The Viscount flipped through the last twenty pages, marking the dates with a growing smile on his face. He looked to the Seneschal and gestured to a side room from the office. The meek man scrambled and ran in without another word. “Victor, can I call you Victor? I admire a man with such a pristine memory and steadfast dedication to their cause.”
For the first time in the whole encounter, Victor broke. His lips twitched into a smile and he nodded with pride. “Thank you, sir.”
Master Tethras pulled up a plush chair and patted on the seat before walking around to the desk with a smile on his face. “I have a new book publishing soon, and I think I could use somebody like you to help organize its release. Let’s talk about your future and put this thing behind us, shall we?”

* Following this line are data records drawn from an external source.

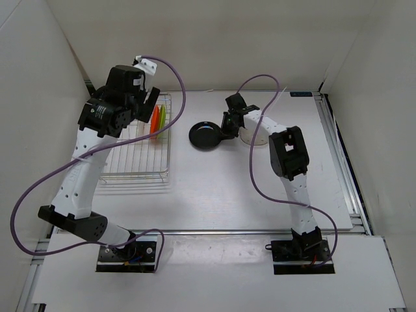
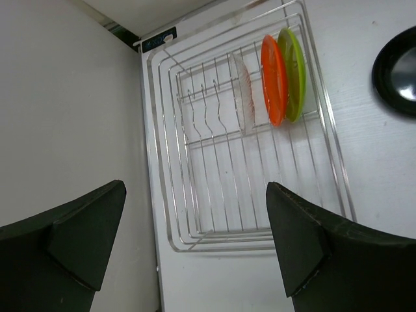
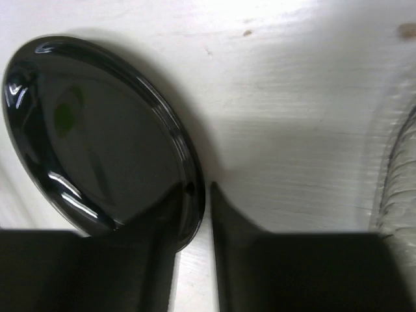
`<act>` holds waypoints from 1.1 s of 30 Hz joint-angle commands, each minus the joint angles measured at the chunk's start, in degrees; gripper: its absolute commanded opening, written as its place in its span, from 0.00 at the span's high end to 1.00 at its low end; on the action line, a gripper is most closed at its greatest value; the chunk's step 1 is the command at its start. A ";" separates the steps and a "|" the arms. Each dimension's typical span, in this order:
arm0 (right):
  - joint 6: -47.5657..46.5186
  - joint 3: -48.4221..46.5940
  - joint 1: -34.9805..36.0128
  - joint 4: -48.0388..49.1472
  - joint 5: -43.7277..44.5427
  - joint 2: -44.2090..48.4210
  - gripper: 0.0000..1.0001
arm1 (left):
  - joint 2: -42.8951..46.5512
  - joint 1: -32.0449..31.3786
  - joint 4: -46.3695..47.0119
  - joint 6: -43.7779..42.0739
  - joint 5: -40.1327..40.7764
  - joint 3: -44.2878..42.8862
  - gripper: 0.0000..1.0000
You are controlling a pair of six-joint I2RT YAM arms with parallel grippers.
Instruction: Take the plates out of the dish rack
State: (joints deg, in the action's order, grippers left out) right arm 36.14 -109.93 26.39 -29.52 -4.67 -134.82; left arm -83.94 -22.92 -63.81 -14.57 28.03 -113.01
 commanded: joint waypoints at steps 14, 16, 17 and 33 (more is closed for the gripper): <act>-3.00 1.12 -1.43 -5.54 0.09 14.14 0.42 | 5.28 9.81 8.26 0.85 -12.36 12.10 0.00; -3.79 1.12 -2.04 -6.33 0.10 16.69 0.31 | 5.80 11.22 10.80 1.64 -15.18 13.95 0.00; -3.80 2.34 -2.05 -6.34 1.23 19.31 0.28 | 5.81 12.01 11.60 2.43 -18.16 15.52 0.00; -35.43 3.65 -3.80 -21.28 -13.61 33.47 0.14 | -18.53 29.07 14.07 8.50 -45.87 6.41 0.00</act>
State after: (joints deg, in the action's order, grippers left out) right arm 8.12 -108.95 22.55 -46.35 -16.27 -106.19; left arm -100.42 5.67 -49.78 -7.40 -12.08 -103.70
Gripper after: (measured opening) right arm 0.865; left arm 0.998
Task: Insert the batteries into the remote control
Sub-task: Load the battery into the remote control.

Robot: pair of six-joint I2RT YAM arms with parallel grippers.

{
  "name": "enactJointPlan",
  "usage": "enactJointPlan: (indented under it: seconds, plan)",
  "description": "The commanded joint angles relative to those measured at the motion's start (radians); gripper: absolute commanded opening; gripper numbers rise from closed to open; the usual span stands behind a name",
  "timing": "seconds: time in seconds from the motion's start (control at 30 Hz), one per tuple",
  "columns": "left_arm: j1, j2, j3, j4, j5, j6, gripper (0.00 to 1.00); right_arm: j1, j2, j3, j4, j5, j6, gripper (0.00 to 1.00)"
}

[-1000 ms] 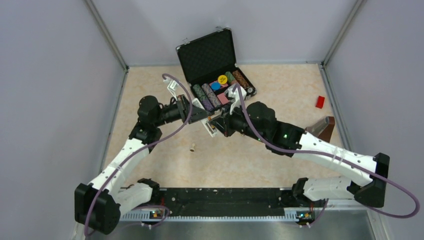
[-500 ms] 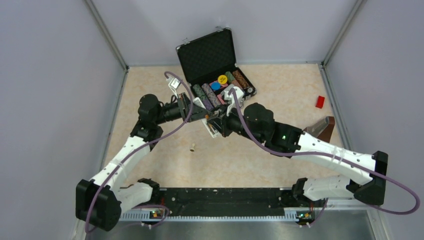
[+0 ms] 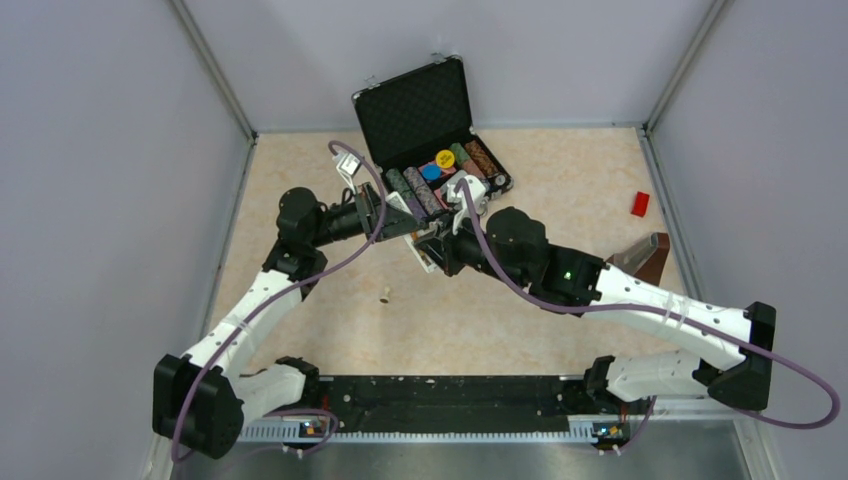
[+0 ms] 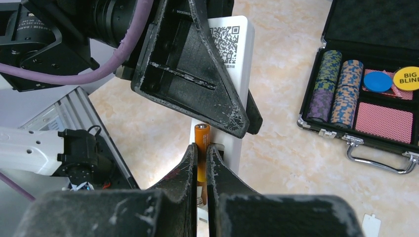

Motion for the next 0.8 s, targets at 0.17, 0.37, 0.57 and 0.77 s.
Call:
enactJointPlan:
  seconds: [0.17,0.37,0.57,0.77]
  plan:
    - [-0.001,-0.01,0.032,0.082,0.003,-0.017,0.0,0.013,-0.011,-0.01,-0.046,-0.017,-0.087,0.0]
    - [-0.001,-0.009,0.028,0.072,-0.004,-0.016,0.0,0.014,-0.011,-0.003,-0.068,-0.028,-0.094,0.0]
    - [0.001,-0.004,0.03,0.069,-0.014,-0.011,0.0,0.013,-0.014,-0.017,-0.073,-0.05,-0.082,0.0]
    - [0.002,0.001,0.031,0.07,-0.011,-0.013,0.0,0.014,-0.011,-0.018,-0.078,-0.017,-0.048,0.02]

Master Regan walked home that day with pride in his steps. He had left the cane at the Viscount’s office; he hardly noticed the pain. The sun was setting over Hightown and the cheers from the Blooming Rose echoed out into the empty streets. He approached his estate and prepared to side-step the brick below his steps like he normally did, but there was something different. True to the Viscount’s word, the brick had been replaced and re-grouted.
Victor rubbed his bad foot over it and stomped on it twice, a chuckle bubbling from his lips before it turned into full on laughter. He gripped the railing on his stairwell, falling to his knees and rubbing the smooth brick with his bare hands before ascending the stairs to the door of his estate. When he entered, there was a letter of promise from the Viscount regarding his new position and a sum to cover the expenses from the initial incident and any changes afterwards.